Alors que les comptes de beaucoup d'associations sont dans le rouge, doivent-elles développer des activités commerciales pour se financer ? Le gouvernement vient de lancer une mission sur le sujet, quand de nombreuses structures dénoncent au contraire le désengagement financier de l'état.

Une boutique solidaire de la Croix-rouge à Bordeaux
Une boutique solidaire de la Croix-rouge à Bordeaux © AFP / Constant Forme-Becherat / Hans Lucas

Les conclusions de cette mission sont attendues dans les prochaines semaines alors que l'exécutif ne se cache pas de vouloir rapprocher le secteur lucratif du secteur associatif. Certaines associations ont déjà amorcé le virage pour dégager leurs propres recettes, qui leur permettent ensuite de financer des activités d'intérêt général. C'est le cas d'une boutique textile de la Croix Rouge française, à Houilles, en région parisienne, où on explique, entre les portants de vêtements : "Si vous achetez ce manteau, on va pouvoir payer des vacances à des enfants défavorisés" affirme Jacques Grimont, administrateur national de la Croix-Rouge Française.

Les subventions, qui étaient surtout locales, diminuent, et on se retrouve avec cette nécessité de générer nous-mêmes des ressources financières.

Pour financer ses maraudes et ses actions d'aides alimentaires, la Croix Rouge française vend depuis des années des vêtements de seconde main. Et d'ici quelques semaines, l'activité textile de la Croix rouge va même se transformer, se professionnaliser. Nouvelle marque, nouvelles boutiques de standing pour attirer plus de monde et dégager plus de bénéfices, nouveau concept aussi. Jacques Grimont explique : 

Dans les boutiques de demain, on prendra les mêmes codes que les géants de l'habillement, à la sauce Croix-Rouge. En reprenant ces codes-là, on arrivera à avoir plus d'impact. 

Un pied de plus dans l'économie de marché pour plus d'impact social en somme... et une bonne chose pour Cathy Racon Bouzon députée LREM des Bouches-du-Rhône, missionnée par le gouvernement pour réfléchir aux moyens de resserrer les liens entre associations et activités commerciales : "Le regard porté sur ça, c'est de dire que à partir du moment où les associations entrent dans une démarche lucrative, elles ne sont plus à vocation d'intérêt social, ce qui est faux, il faut arriver à lever ce frein".

Mais le message passe mal auprès de structures associatives plus petites... souvent fragilisées par la baisse des subventions, les appels à projets de plus en plus chronophages et la fin des emplois aidés. À Saint-Denis, l'association d'alphabétisation "Les femmes des Francmoisins" a failli mettre la clé sous la porte il y a un an et demi. 
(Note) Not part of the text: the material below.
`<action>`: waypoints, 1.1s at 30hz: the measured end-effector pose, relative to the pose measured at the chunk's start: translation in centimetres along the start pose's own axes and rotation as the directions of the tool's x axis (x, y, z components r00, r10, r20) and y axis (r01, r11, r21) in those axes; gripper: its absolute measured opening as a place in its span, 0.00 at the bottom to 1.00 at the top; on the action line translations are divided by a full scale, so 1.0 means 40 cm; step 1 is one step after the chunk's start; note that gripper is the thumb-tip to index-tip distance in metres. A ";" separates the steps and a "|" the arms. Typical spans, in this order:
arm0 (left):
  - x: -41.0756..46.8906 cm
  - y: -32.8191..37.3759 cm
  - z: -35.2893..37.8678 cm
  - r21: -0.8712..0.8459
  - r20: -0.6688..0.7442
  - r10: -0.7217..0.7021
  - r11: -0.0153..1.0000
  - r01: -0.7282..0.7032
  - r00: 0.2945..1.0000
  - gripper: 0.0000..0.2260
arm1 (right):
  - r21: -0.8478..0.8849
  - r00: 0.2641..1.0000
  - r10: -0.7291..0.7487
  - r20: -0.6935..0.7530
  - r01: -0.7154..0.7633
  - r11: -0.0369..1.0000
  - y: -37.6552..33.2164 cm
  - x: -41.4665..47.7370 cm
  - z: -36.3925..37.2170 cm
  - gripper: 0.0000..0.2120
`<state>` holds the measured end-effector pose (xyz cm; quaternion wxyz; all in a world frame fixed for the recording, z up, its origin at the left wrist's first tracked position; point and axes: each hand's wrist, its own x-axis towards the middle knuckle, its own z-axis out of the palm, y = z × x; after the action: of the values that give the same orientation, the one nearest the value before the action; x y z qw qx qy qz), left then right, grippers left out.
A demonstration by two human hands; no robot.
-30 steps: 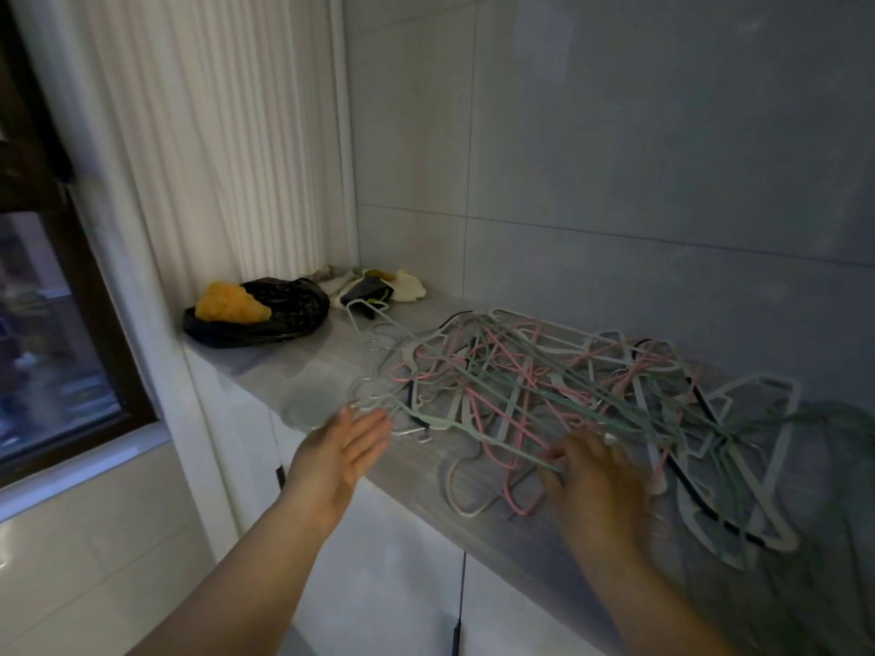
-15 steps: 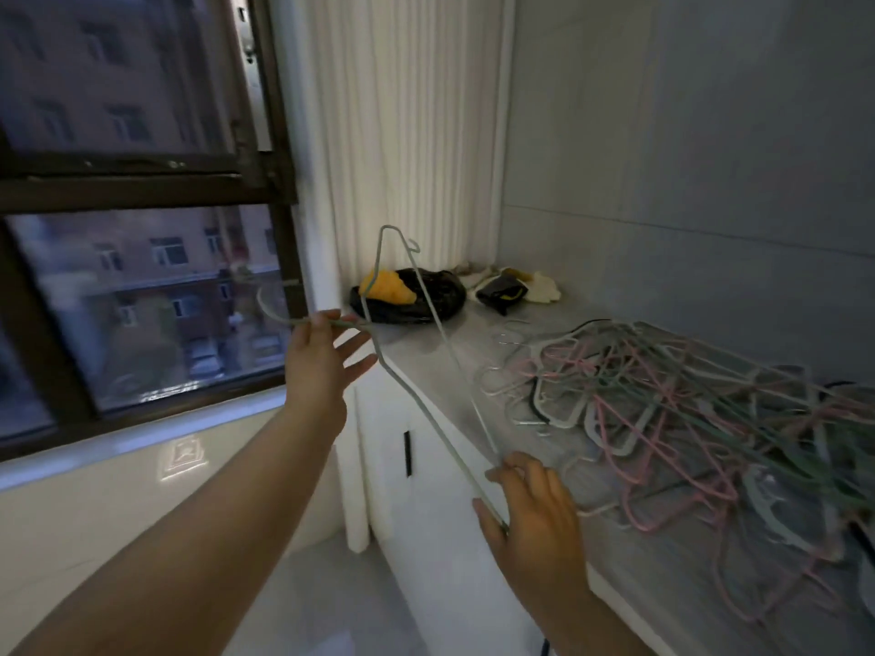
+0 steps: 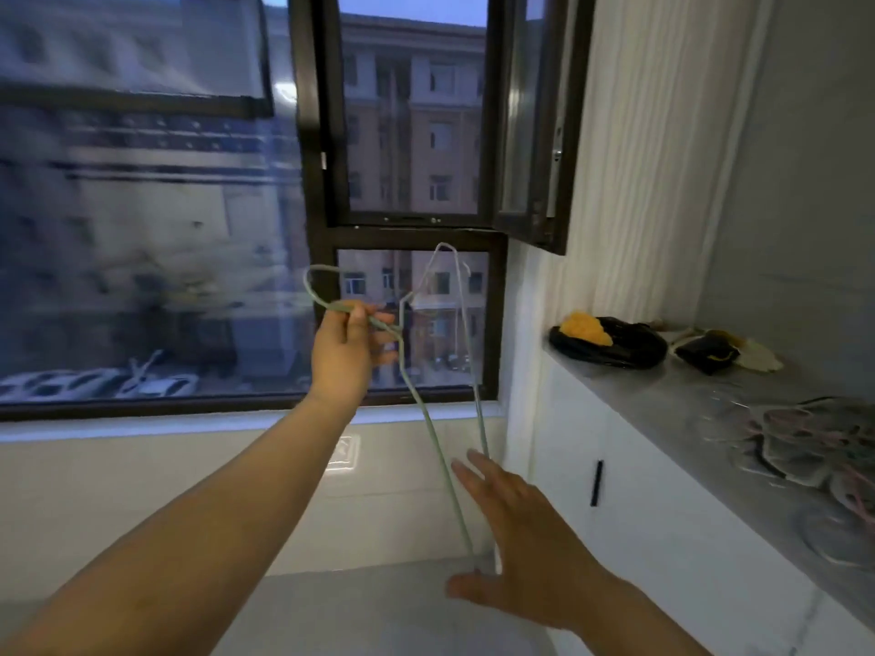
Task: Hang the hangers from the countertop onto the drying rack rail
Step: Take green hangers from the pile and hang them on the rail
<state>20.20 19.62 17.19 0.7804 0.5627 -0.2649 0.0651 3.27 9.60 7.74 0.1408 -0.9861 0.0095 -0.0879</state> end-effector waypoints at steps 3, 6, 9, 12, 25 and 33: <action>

Sa présidente Hajera Lakehal est plutôt sceptique : "Dans notre parcours, ce type de questions on se l'est posé, notamment avec un restaurant associatif, qui était lui-même un projet associatif, qui permettait à ces femmes de pouvoir travailler et créer une entreprise. On n'arrivait pas à réinvestir suffisamment de bénéfices pour réinvestir cela dans le travail de l'association, c'est un leurre, c'est un leurre. Et on est toujours en train de nous dire : 'Si vous n'avez pas d'argent, c'est votre faute'".

Autant d'injonctions directes ou indirectes qui inquiètent aussi Philippe Jashan le président du Mouvement Associatif, alliance de 700 fédérations associatives. La part des financements publics dans l'activité du secteur est tombée à 20%, et tout cela n'est pas anodin selon lui : 

C'est une question de société : à quoi sert le financement public, à quoi doivent servir les impôts ? Je crains qu'on ne donne pas suffisamment d'attention aux conséquences que cela peut produire sur la société.

Parmi les pistes de mesures sur la table du gouvernement : de nouvelles règles d'imposition des activités lucratives dans les associations, et la création de nouveaux pactes locaux de mécénat. Alors que le secteur réclame aujourd'hui, avant toute autre chose, une reconnaissance de ses spécificités et de son rôle dans le tissage du lien social.